Looking Ahead: The Next 12-18 Months
Over the next 12-18 months, the custody market is likely to coalesce around structures that provide repeatable evidence of control while mitigating cyber and operational risks. The central decision for broker-dealers will be whether to directly control key material or prove directive control through a qualifying third-party control location. Each option presents trade-offs in terms of governance burden, incident response design, and examiner comfort.

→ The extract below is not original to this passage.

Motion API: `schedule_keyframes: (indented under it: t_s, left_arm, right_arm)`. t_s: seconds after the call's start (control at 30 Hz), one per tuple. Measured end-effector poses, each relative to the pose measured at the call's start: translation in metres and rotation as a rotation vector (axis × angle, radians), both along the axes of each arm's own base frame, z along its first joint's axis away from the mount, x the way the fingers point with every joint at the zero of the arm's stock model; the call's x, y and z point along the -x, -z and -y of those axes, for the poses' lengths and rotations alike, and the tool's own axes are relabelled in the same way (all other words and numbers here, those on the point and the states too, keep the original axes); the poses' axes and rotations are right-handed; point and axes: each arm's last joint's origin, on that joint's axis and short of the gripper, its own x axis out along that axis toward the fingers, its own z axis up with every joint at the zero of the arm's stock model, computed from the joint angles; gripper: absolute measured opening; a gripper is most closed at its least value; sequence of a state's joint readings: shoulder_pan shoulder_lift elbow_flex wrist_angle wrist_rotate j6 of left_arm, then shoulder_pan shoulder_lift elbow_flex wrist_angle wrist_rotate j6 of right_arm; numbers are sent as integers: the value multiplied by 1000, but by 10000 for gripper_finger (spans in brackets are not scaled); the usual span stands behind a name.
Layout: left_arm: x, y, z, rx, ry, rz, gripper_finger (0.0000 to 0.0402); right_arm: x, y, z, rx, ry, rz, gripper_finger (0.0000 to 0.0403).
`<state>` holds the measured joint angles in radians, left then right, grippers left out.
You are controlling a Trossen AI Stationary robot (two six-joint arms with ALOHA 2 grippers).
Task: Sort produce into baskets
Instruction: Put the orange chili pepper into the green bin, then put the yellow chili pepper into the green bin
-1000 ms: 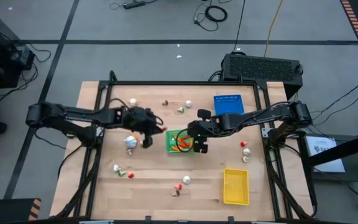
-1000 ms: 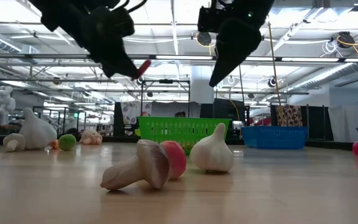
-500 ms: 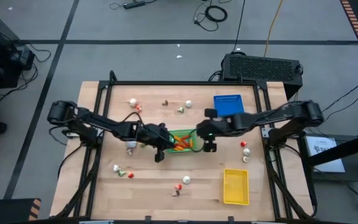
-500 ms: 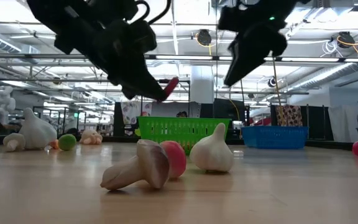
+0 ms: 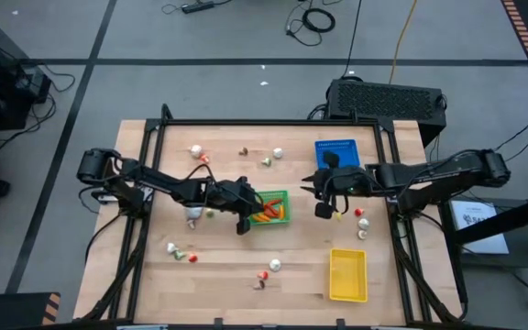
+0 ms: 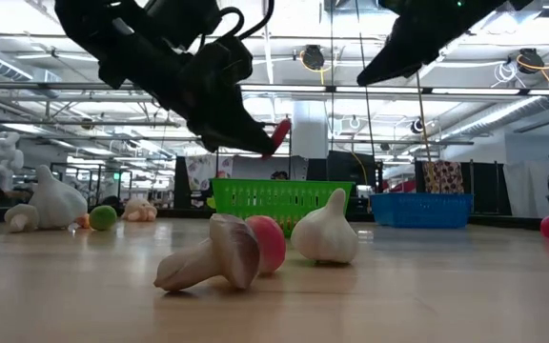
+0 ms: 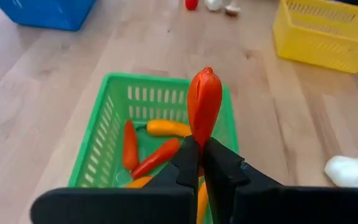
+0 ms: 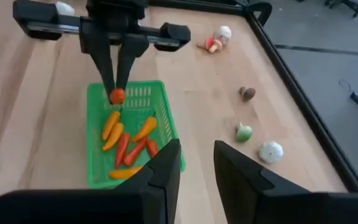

Here’s a scenario breakdown:
| Scenario | Where Control Sits (Signing or Directive Authority) | Primary Operational Benefit | Main Execution Risk |
|---|---|---|---|
| Broker-Dealer Self-Custody | Broker-Dealer-Controlled Keys (HSM or Multisig) | Direct evidence trail for 15c3-3(c) control | Cyber controls, insurance limits, auditability at scale |
| Bank Sub-Custody with Broker-Dealer Directive Rights | Bank as Control Location, Broker-Dealer Directs Movements | Familiar custody perimeter for incumbents | Contract terms and playbooks must prove control in incidents |
| Crypto Custodian Tech with Bank or Trust Wrapper | Specialist Tooling, Control Framed via Agreements | Integration speed for tokenized security workflows | Control-location qualification and supervision consistency |
| Smart-Contract Escrow with Transfer-Agent Co-Sign | Multisig between Broker-Dealer and Transfer Agent | Programmable controls for corporate actions | Complexity and reliance on smart contract security |
How Exam Teams Will Test “Control” and Recordkeeping
The SEC’s December 17th refresh also clarifies that non-security crypto held at a broker-dealer remains outside Rule 15c3-3(b). Firms still need to provide clear disclosures regarding which protections apply and which do not. Commissioner Hester Peirce has characterized the FAQs as incremental, but acknowledges their potential to reduce friction for market participants navigating existing rule sets.
For compliance teams, key indicators to watch include further edits to the SEC FAQ index and the evolution of FINRA interpretations toward standardized examiner checklists for on-chain control evidence and books and records.
The SEC’s updated guidance represents a significant step towards integrating crypto assets into the traditional financial system. By clarifying the rules around custody and capital requirements, the SEC is paving the way for greater institutional participation and innovation in the digital asset space. Broker-dealers like Morgan Stanley and Goldman Sachs are now better equipped to navigate this evolving landscape and offer crypto-related services to their clients.